These seem to be the two most contentious issues to come out of a public meeting last week. The architects have a good record of updating heritage buildings. The new challenges the convent is throwing at them mean bringing it in at budget could be nip and tuck. She won’t be as stately and grand when she starts her new life.
There’s another wrinkle. Apparently there are two outside toilets on the north side of the building. These might be incorporated into the final design. I expect these are somehow deemed to be part of the cultural heritage of the site. So is the treatment of girls in Catholic boarding schools and the refusal to educate them in sciences. It is not a heritage worth preserving.
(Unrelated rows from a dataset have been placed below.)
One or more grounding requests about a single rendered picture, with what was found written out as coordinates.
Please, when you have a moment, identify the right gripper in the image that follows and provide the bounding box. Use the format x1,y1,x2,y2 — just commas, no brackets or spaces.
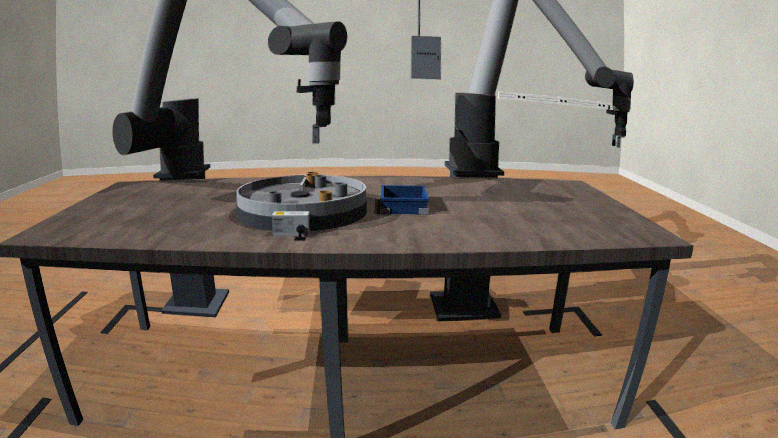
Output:
297,62,341,144

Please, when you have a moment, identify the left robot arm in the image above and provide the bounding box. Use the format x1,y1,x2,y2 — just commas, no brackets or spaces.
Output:
449,0,634,171

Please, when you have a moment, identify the blue open crate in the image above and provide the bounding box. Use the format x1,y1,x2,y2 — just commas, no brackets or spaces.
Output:
381,185,429,214

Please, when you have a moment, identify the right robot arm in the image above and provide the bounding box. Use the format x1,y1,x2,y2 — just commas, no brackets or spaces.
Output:
112,0,347,174

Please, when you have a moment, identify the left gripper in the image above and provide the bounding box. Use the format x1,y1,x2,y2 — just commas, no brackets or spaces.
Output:
606,96,631,148

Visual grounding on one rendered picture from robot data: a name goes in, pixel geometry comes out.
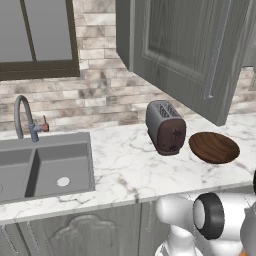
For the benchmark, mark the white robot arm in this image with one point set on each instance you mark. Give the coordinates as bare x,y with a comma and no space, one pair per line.
206,216

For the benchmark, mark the brown wooden bowl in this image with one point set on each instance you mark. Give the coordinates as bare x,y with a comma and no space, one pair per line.
213,147

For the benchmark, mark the grey base cabinet door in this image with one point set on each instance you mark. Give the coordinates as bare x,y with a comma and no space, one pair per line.
8,241
148,230
86,231

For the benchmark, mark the grey and maroon toaster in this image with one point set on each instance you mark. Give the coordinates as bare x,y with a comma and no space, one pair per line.
166,128

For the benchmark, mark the grey double sink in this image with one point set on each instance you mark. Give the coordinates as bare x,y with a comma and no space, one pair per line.
43,166

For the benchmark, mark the grey curved tap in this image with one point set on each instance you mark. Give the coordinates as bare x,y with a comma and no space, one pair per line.
27,117

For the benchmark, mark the dark framed window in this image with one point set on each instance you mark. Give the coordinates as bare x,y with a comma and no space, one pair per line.
36,36

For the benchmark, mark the grey wall cabinet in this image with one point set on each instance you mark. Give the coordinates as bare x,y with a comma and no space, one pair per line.
123,31

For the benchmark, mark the grey wall cabinet door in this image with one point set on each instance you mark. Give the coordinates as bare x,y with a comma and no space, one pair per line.
186,50

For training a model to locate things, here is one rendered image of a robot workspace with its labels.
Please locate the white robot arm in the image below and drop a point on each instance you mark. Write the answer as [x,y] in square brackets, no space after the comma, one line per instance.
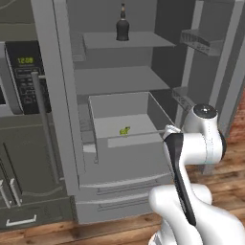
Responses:
[197,146]

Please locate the green broccoli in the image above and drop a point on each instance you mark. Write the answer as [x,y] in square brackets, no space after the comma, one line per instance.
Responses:
[124,130]

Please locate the grey fridge drawer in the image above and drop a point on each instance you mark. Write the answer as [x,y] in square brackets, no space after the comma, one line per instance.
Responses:
[127,150]

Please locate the grey fridge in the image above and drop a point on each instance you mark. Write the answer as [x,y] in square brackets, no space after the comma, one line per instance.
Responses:
[121,166]

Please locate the wide grey fridge shelf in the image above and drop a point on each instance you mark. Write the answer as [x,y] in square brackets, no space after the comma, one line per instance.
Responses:
[121,79]

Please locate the grey freezer drawer front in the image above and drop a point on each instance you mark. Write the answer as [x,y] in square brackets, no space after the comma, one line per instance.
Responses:
[111,212]
[121,185]

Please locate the short grey fridge shelf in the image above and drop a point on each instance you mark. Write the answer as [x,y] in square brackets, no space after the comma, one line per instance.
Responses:
[127,40]

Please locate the grey fridge door with bins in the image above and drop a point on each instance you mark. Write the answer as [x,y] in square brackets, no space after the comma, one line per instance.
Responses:
[223,63]

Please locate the dark glass bottle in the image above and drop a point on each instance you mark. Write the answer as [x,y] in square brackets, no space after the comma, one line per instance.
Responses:
[122,28]

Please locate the dark green cupboard run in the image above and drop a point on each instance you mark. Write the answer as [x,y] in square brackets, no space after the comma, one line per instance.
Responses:
[28,159]

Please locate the black microwave oven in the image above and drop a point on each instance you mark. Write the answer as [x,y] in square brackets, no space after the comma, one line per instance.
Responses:
[25,79]

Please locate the large grey door bin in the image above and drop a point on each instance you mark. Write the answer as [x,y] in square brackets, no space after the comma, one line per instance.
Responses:
[201,41]

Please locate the dark green wall cupboard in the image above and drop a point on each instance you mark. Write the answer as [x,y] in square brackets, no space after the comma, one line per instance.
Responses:
[16,19]

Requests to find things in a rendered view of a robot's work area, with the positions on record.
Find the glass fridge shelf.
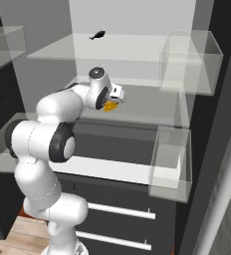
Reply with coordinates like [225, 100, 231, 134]
[26, 32, 203, 66]
[65, 75, 191, 129]

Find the white fridge door handle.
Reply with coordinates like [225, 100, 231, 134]
[192, 99, 231, 255]

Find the dark fridge door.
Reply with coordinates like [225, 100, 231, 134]
[175, 0, 231, 255]
[0, 0, 26, 241]

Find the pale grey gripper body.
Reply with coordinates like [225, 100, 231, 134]
[109, 89, 127, 106]

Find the dark fridge drawer front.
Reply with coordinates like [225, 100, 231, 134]
[56, 172, 178, 230]
[72, 217, 175, 255]

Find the white drawer handle bar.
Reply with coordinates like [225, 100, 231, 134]
[87, 201, 157, 221]
[75, 230, 153, 252]

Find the orange cheese wedge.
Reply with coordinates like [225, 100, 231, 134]
[104, 102, 119, 113]

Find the white-fronted fridge crisper drawer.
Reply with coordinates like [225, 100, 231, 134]
[50, 119, 183, 187]

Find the small black fish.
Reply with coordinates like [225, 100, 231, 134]
[88, 30, 107, 41]
The council house my family lived in near London airport was built in 1948. It had an outdoor toilet near the back door. The last time I was there, most public housing had transferred to private ownership. When they were renovated, the “privies” were the first things to go.
Some memories are not worth hanging onto.
I don’t mind keeping granny on life support if that’s what the family chooses to do.
But let’s not complain about how she looks when she’s on it.
By the time you read this, the Bush presidency will be over. Can intellectual shallowness and faulty logic follow him into the dustbin of history? In his final farewell, he pointed with pride to the fact that America has gone seven years without a foreign terrorist attack on its soil. He didn’t mention that before he showed up they went 225 years without one.
Let’s hope the change Obama brings can usher in a more peaceful and just future for the world.